## WHAT IS EXPECTED
A complete answer lists every line of the material where the string "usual" occurs.

## RECORD EXTRACTS
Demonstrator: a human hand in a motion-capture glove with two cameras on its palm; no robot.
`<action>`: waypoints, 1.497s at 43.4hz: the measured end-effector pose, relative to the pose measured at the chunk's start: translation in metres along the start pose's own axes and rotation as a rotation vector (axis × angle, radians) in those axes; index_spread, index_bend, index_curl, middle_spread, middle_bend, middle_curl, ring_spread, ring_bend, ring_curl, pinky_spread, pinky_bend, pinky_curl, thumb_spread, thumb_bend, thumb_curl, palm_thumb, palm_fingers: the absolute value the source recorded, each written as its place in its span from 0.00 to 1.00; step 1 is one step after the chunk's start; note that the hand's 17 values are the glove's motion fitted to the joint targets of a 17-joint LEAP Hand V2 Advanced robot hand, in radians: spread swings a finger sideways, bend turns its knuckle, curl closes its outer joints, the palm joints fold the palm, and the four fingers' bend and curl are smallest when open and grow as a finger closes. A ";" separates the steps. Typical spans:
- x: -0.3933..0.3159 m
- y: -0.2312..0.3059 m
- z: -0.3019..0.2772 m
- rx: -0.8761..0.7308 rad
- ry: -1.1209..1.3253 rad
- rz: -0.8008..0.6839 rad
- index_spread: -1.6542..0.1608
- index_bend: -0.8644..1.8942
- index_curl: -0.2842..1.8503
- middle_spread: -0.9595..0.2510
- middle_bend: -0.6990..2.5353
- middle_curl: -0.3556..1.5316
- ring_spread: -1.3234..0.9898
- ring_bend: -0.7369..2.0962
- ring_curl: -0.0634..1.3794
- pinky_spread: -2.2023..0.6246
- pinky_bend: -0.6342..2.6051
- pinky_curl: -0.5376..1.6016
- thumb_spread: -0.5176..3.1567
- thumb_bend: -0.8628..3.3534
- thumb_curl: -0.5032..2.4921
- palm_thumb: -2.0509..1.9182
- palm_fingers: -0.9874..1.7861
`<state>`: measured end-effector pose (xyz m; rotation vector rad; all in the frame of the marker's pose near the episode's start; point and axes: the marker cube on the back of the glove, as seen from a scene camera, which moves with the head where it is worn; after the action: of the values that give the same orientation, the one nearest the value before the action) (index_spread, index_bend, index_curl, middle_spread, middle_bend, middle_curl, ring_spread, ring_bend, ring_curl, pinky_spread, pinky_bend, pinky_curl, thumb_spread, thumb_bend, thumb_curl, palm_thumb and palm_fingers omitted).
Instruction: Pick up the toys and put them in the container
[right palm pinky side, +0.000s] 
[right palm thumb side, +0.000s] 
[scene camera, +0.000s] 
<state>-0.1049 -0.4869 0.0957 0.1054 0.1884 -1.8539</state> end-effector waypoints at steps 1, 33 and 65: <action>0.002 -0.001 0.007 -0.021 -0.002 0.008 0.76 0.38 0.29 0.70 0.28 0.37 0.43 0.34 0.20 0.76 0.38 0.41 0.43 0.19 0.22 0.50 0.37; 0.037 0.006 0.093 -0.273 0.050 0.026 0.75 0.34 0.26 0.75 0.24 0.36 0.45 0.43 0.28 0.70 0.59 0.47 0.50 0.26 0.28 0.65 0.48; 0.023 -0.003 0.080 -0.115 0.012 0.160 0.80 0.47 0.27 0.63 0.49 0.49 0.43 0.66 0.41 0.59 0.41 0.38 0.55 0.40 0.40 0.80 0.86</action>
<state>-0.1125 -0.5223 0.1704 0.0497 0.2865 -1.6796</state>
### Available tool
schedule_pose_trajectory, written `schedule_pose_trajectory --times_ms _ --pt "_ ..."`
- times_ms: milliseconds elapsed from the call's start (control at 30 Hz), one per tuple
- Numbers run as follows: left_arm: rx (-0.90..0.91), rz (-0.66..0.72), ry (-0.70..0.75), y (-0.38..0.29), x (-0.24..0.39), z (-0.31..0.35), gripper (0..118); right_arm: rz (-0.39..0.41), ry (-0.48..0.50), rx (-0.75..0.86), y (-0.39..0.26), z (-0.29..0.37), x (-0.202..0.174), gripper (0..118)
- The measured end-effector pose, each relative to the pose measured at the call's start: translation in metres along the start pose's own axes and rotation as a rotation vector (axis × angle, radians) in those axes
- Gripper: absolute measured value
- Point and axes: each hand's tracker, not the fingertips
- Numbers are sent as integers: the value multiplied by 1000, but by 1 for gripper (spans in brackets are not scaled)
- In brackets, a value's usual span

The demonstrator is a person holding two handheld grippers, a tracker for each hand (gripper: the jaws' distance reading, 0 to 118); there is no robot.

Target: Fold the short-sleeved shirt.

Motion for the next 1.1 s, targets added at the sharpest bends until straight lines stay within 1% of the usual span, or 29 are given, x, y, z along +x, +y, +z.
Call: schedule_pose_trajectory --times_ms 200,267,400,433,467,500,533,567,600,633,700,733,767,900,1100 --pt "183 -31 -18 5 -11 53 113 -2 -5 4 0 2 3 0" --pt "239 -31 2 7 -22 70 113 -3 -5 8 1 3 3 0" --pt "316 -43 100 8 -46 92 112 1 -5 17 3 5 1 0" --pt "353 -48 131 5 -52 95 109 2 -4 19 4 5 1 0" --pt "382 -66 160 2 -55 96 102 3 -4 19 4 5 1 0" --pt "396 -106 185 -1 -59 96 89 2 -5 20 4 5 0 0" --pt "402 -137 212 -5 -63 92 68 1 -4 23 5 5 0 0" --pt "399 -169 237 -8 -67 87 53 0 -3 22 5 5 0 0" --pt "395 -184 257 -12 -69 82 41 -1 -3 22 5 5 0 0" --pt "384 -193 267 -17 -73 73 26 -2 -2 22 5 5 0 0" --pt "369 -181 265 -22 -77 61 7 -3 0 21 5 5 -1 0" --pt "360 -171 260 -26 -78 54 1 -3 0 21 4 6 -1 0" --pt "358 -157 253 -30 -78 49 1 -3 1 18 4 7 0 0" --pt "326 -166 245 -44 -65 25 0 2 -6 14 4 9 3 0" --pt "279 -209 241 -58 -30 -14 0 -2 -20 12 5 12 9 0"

## TASK SOLUTION
- In brackets, a value's usual span
Motion for the next 1.1 s, targets added at the sharpest bends until straight lines stay within 1% of the usual span, or 29 are given, x, y, z along +x, +y, +z.

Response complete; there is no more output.